When non-English speakers find themselves in the court system, they should, according to due process, have the right to a court-certified interpreter.
In New Mexico, that’s not always the case.
According to Naomi Todd-Reyes, a court-certified Spanish interpreter, the Administrative Office of the Courts (AOC) is taking prospective interpreters who got 55 to 69 percent on the certification exam and calling that second-tier certification. Todd-Reyes says that’s lowering the bar for court interpreters.
“Knowing that these people are passing with a 55 to 69 percent, does that mean that’s the amount they’re getting correct in these hearings?” Todd-Reyes said.
These second tier interpreters are called Justice System Interpreters (rather than Court-Certified Interpreters), and there are currently six of them listed in the New Mexico Center for Language Access directory.
Justice System Interpreters (JSIs) are paid less but are hired more readily because of the court’s dwindling budget, Todd-Reyes said.
“Some of us have felt like our workload is going down, and we find out through other sources that these JSIs have more work than we do, which is kind of messed up,” she said. “They’re cheaper, but also our position is like, certification means something. You don’t say someone’s almost passed the bar exam so they can pretty much represent you in a court of law.”
One court-certified Arabic interpreter, Mohamed Ali, says he knows someone with very limited ability who was called to interpret cases.
“He’s really not qualified to be there. It breaks my heart because all you have to do is go in there and record what he’s saying, and you know that translation was not accurate,” he said.
Ali points to another instance of an unqualified interpreter working.

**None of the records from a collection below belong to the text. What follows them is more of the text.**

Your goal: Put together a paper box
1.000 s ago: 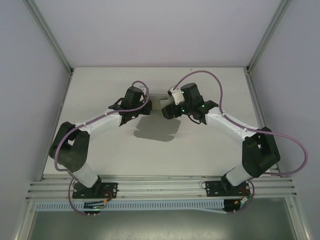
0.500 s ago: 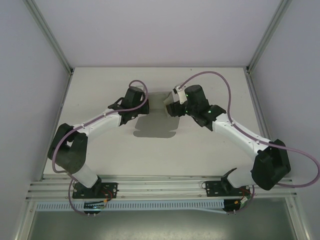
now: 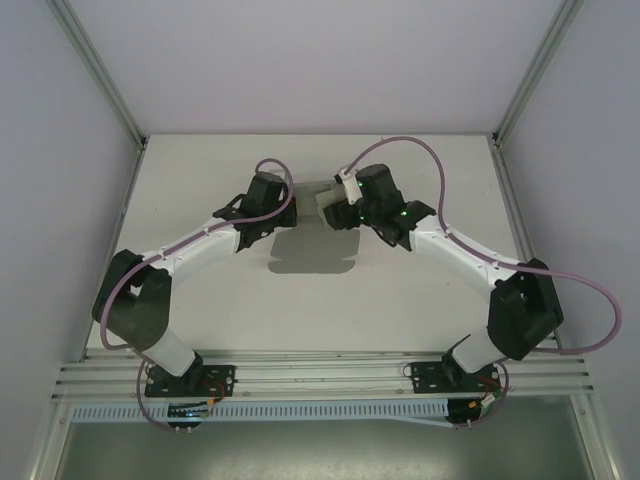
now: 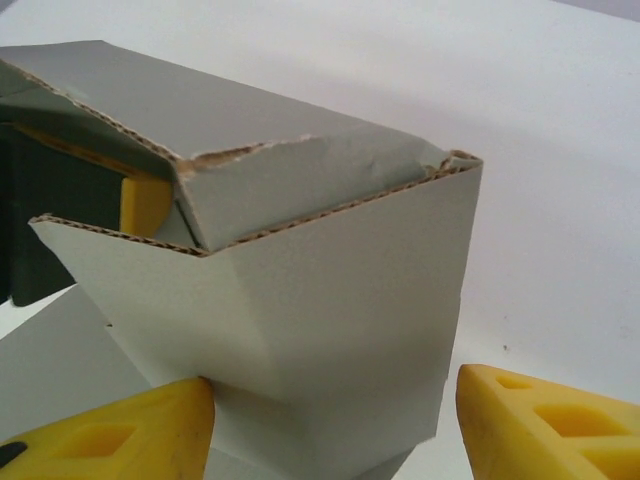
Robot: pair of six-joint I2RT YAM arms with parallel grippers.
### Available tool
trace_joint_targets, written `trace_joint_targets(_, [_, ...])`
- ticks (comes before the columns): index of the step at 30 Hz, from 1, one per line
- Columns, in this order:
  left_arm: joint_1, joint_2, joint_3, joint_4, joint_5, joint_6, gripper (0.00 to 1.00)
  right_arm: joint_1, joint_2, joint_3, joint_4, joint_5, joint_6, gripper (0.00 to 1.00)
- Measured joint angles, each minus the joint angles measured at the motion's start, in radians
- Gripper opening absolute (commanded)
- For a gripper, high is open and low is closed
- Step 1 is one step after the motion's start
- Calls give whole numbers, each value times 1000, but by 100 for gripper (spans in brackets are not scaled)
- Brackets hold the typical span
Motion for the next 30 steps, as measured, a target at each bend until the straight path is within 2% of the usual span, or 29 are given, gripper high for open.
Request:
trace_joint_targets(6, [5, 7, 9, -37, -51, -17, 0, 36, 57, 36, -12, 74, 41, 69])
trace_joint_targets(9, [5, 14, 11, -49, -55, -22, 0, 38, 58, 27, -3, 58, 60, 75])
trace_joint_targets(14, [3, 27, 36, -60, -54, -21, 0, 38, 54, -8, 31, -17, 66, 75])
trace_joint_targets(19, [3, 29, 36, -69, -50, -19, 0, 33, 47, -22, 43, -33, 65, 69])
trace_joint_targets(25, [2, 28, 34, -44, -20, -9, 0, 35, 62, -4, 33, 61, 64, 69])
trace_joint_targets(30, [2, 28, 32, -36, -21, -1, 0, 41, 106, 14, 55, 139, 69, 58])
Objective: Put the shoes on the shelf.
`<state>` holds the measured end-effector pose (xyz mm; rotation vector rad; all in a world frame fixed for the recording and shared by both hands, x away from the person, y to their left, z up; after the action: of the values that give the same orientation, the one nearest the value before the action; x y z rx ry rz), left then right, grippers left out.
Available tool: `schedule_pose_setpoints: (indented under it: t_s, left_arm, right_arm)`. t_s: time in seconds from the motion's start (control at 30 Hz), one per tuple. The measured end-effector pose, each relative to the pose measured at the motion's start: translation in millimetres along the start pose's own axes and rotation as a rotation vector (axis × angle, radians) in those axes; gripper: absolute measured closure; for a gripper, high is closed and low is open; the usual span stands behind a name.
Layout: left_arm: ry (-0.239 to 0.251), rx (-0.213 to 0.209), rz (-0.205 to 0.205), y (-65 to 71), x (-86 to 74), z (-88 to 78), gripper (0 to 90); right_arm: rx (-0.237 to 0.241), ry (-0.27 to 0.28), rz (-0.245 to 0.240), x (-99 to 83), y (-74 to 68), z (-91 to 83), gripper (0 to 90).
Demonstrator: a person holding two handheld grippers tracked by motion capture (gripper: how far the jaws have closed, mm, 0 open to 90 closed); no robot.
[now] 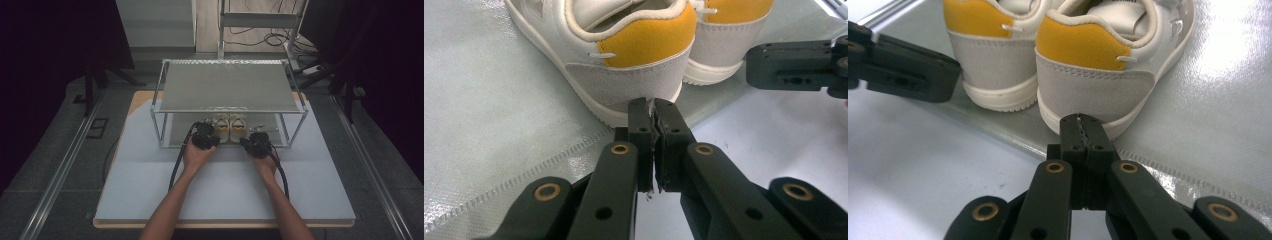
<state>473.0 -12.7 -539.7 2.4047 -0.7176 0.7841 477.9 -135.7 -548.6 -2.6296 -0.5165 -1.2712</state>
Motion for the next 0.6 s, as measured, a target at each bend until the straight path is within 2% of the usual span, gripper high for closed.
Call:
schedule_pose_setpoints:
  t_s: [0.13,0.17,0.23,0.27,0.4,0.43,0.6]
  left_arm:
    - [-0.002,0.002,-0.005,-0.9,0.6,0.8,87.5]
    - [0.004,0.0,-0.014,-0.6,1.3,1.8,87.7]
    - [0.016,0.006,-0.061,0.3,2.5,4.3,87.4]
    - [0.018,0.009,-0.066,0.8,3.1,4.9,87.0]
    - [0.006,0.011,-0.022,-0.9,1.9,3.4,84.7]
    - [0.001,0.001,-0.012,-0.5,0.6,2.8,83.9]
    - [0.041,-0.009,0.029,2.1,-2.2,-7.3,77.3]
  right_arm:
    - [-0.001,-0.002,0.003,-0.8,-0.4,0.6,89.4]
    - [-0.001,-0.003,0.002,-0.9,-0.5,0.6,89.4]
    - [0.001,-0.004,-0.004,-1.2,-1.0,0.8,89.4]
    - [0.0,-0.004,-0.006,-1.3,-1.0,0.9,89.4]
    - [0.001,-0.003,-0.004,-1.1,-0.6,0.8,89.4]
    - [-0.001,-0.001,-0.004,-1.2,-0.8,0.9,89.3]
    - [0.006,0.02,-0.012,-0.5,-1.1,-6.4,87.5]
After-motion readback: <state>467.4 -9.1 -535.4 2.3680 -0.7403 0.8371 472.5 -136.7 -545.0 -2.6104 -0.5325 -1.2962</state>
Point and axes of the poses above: each handheld gripper's, and its own axes: z roughly forward along the jaws, x roughly out of its top, y roughly to its right, the point moved 10 cm from there along z, roughly forward along the jaws, and after that the axes turned 10 degrees about -x, right-handed, at the moved point
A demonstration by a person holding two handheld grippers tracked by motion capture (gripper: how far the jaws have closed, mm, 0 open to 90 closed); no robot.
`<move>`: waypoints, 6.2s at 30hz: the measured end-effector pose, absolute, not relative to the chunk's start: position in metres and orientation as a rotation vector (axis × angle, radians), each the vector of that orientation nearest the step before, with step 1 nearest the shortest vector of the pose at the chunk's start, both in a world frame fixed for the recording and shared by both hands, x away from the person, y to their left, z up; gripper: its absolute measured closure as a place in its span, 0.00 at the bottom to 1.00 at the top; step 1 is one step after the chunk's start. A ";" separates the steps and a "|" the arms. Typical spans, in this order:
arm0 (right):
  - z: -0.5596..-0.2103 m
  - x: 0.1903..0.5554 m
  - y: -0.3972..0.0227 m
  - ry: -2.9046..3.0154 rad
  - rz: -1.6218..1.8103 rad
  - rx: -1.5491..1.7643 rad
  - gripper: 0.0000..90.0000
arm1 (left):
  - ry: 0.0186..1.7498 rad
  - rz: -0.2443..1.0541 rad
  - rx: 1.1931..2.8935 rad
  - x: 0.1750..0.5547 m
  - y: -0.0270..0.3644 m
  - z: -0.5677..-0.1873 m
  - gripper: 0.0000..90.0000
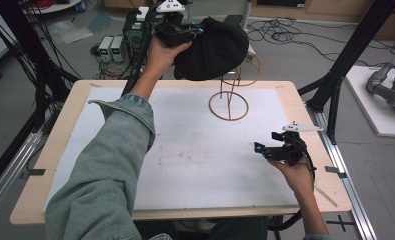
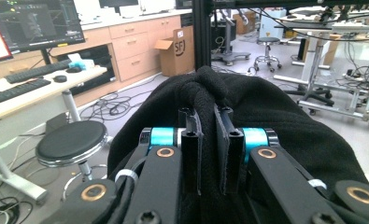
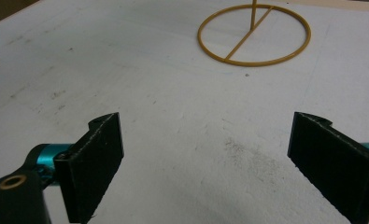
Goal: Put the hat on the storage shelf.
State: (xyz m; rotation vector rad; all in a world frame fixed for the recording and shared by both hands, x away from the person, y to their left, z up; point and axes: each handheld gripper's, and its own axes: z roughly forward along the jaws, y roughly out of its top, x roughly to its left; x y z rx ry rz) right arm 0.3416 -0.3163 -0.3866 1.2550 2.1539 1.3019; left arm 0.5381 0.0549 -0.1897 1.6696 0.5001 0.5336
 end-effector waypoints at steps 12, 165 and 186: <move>-0.388 0.341 -0.317 2.159 1.296 1.259 0.11 | 0.486 0.511 1.679 0.548 0.034 -0.196 0.92; -0.388 0.348 -0.305 2.177 1.294 1.240 0.11 | 0.765 0.611 1.812 0.439 0.197 -0.262 0.38; -0.388 0.349 -0.300 2.181 1.278 1.237 0.11 | 0.842 0.657 1.705 0.349 0.251 -0.351 0.32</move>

“This guy was there in one case recently, and the city attorney asked him ‘are you certified?’ and he said ‘yes,’ but he’s not! He’s not certified — I know that for a fact — and he told me he failed every single test,” Ali said.

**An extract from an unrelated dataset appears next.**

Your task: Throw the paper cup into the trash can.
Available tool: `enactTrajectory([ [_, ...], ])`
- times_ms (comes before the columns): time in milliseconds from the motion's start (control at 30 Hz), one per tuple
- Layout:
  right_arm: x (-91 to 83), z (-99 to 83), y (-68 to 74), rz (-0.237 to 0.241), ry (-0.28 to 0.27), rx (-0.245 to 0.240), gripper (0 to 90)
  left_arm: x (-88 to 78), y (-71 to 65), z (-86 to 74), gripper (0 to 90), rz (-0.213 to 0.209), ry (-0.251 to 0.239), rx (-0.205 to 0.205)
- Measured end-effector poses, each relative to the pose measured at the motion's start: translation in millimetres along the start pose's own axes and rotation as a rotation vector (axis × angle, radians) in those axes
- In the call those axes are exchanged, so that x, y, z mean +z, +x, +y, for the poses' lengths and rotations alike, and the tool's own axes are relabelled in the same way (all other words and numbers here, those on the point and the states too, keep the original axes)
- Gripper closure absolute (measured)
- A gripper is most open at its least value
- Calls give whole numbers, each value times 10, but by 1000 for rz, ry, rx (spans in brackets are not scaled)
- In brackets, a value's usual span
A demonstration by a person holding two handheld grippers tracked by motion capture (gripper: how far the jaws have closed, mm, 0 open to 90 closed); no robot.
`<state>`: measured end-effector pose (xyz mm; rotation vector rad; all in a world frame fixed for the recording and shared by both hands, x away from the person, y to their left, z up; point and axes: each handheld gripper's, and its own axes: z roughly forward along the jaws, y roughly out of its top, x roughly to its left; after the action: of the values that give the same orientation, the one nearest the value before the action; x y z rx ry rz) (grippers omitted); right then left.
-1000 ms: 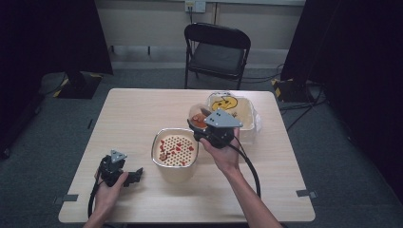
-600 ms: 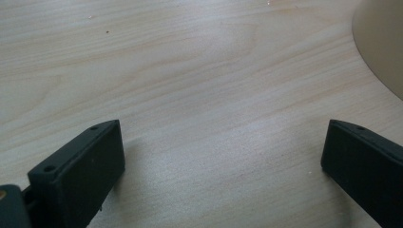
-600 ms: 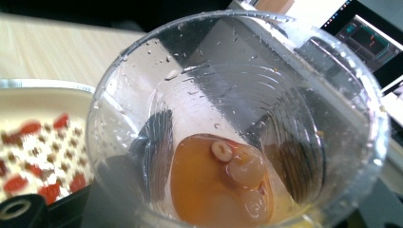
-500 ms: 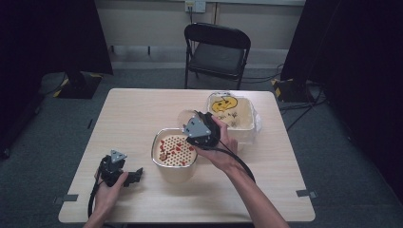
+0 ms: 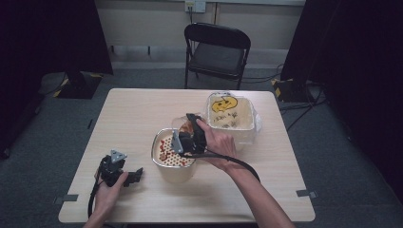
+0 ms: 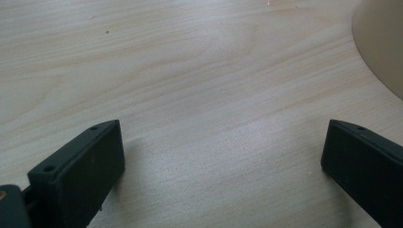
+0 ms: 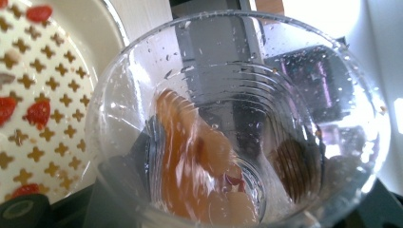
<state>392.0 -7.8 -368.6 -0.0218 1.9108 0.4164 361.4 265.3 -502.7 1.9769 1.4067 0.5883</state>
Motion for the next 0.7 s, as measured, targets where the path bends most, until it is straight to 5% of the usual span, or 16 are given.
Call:
enactTrajectory([
  [133,3,27,1,-6,14,-28,448,0,0,0,0,0,0,0],
  [233,30,37,39,-48,37,-145,451,0,0,0,0,0,0,0],
  [700,41,52,134,-169,93,-451,460,1,-1,0,0,-1,-2,-1],
])
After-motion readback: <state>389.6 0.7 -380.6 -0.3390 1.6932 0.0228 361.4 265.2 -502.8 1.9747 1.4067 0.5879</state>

Paula Couselo, the senior statewide program manager for the AOC, said JSIs are only used when court-certified interpreters aren’t readily available.

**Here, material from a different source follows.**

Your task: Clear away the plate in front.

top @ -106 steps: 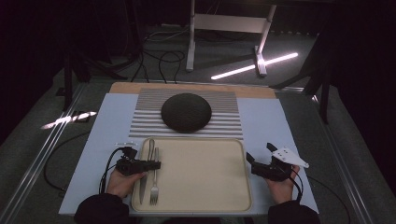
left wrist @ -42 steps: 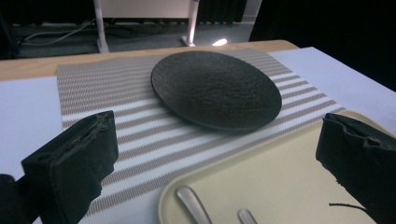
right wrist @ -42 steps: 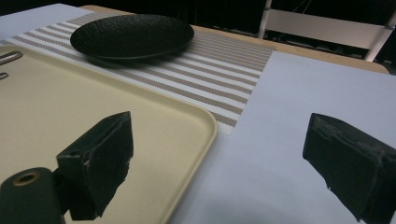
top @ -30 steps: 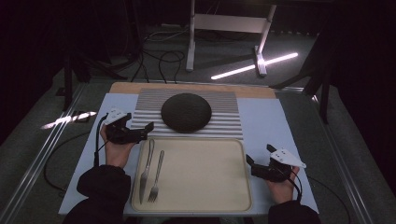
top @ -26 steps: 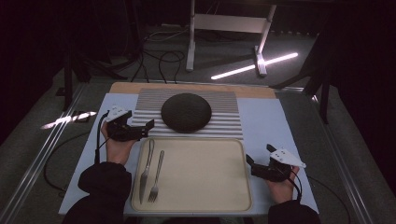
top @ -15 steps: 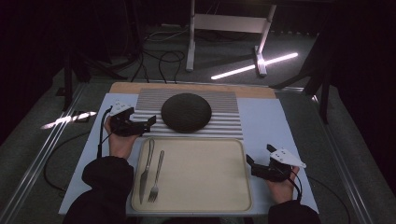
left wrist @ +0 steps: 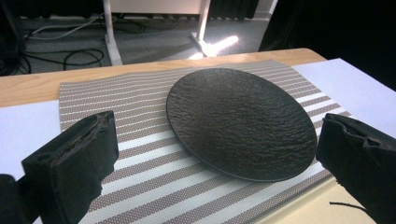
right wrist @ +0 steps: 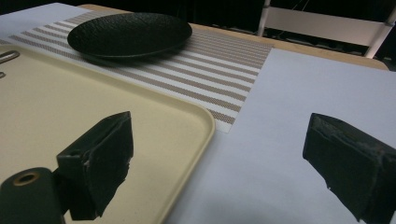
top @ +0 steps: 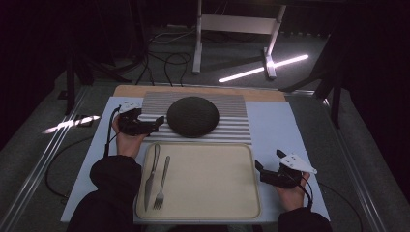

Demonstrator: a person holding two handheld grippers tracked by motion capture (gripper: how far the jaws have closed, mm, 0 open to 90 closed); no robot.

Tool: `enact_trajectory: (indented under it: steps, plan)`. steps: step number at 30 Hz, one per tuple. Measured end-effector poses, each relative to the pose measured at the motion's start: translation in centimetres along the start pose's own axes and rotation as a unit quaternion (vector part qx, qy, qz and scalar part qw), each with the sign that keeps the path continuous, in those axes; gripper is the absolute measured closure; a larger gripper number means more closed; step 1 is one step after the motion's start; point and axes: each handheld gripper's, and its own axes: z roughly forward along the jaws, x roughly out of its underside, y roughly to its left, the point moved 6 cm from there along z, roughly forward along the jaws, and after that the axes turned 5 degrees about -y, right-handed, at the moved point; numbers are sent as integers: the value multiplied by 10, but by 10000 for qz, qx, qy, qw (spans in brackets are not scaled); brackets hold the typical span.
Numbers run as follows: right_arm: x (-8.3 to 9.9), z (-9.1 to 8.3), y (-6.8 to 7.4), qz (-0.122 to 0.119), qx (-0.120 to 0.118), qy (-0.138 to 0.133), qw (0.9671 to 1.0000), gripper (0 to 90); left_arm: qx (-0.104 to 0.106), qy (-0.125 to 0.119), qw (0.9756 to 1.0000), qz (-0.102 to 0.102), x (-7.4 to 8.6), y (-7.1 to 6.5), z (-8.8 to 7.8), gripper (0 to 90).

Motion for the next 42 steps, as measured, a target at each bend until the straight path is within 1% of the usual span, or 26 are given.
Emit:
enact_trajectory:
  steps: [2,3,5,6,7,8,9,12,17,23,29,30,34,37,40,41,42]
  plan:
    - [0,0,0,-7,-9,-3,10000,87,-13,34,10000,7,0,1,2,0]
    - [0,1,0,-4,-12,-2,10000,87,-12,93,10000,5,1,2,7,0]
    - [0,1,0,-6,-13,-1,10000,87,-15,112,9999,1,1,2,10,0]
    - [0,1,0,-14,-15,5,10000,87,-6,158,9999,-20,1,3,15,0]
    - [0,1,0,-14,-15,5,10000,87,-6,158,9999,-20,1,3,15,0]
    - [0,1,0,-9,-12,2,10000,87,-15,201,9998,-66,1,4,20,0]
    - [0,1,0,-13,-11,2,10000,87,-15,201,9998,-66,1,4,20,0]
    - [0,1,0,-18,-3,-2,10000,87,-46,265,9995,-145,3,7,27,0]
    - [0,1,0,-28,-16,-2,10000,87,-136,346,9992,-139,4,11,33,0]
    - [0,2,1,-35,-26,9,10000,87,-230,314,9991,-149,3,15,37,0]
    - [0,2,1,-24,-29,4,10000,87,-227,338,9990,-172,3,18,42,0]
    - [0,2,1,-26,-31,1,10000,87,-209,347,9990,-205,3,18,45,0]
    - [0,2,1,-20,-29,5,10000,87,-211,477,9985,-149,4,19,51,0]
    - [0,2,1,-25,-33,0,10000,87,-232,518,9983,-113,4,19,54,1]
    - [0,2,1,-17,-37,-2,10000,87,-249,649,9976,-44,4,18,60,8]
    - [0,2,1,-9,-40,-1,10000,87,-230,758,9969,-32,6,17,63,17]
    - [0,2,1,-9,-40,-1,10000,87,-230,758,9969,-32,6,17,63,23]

“The preference is always to provide certified interpreters. That’s what we strive for,” Couselo said. “Currently we cover about 95 percent of what’s done in court with certified interpreters, but there may be exceptions where an interpreter may not be reasonably available.”
Factors that contribute to demand for JSIs include physical location, New Mexico’s use of non-English jurors, and the need for more interpreters overall. JSIs aren’t allowed to do every type of case and many go on to become certified, Couselo said.
Both Todd-Reyes and Ali claim, however, that the AOC is poorly managed.
“I have more degrees than anybody working in the entire office over there,” Ali said. “New Mexico– non-stop harassment. [A manager] who has never been a translator or interpreter is giving a lot of interpreters a headache.”
“The AOC really only cares about the budget and cutting costs; that’s just where all the focus is,” Todd-Reyes added.
Todd-Reyes said the JSI program could be used to encourage people to practice and give them a clear path to eventual certification.
“I’m not totally against it– they’re having some opportunity to practice in low stakes settings, but the issue is that they’re using them to kind of replace us and putting them in hearings that they shouldn’t be doing,” she said.
The whole process is faulty if people don’t have a qualified person interpreting for them, Ali said.
“Some of their rights have already been compromised before the case starts; that is sad,” he said. “That should not happen in the U.S. We deserve better.”